╔══

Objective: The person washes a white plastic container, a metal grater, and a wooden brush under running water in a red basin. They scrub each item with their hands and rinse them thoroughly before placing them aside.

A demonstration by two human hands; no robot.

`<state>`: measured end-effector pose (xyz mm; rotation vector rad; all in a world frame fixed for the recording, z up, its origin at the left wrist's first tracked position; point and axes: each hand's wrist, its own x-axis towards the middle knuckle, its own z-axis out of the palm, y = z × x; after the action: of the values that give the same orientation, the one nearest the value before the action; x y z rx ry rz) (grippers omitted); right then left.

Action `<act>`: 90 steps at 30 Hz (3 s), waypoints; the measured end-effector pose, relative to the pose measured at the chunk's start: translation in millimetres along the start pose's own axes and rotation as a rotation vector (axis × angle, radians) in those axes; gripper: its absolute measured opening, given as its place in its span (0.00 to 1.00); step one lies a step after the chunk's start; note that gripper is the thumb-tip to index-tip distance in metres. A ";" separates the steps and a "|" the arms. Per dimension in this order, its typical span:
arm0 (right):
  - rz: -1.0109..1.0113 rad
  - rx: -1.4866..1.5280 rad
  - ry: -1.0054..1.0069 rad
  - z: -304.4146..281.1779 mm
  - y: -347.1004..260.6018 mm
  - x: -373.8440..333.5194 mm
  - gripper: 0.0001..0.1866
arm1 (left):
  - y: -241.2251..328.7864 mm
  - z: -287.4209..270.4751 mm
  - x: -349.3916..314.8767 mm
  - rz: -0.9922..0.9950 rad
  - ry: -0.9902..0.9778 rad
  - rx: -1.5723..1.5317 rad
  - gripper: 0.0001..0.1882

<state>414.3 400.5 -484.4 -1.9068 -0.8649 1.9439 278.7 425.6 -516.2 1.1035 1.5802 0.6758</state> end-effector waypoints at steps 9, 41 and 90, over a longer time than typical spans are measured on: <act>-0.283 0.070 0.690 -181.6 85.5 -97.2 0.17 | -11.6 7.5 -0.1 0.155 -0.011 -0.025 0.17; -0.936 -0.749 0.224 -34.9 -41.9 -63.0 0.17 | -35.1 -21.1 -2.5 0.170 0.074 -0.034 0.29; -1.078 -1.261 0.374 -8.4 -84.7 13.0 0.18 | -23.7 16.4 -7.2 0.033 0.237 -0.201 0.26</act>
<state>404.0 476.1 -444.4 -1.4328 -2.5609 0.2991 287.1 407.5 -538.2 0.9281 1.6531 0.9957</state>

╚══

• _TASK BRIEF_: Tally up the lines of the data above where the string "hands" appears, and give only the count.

• _TASK RESULT_: 2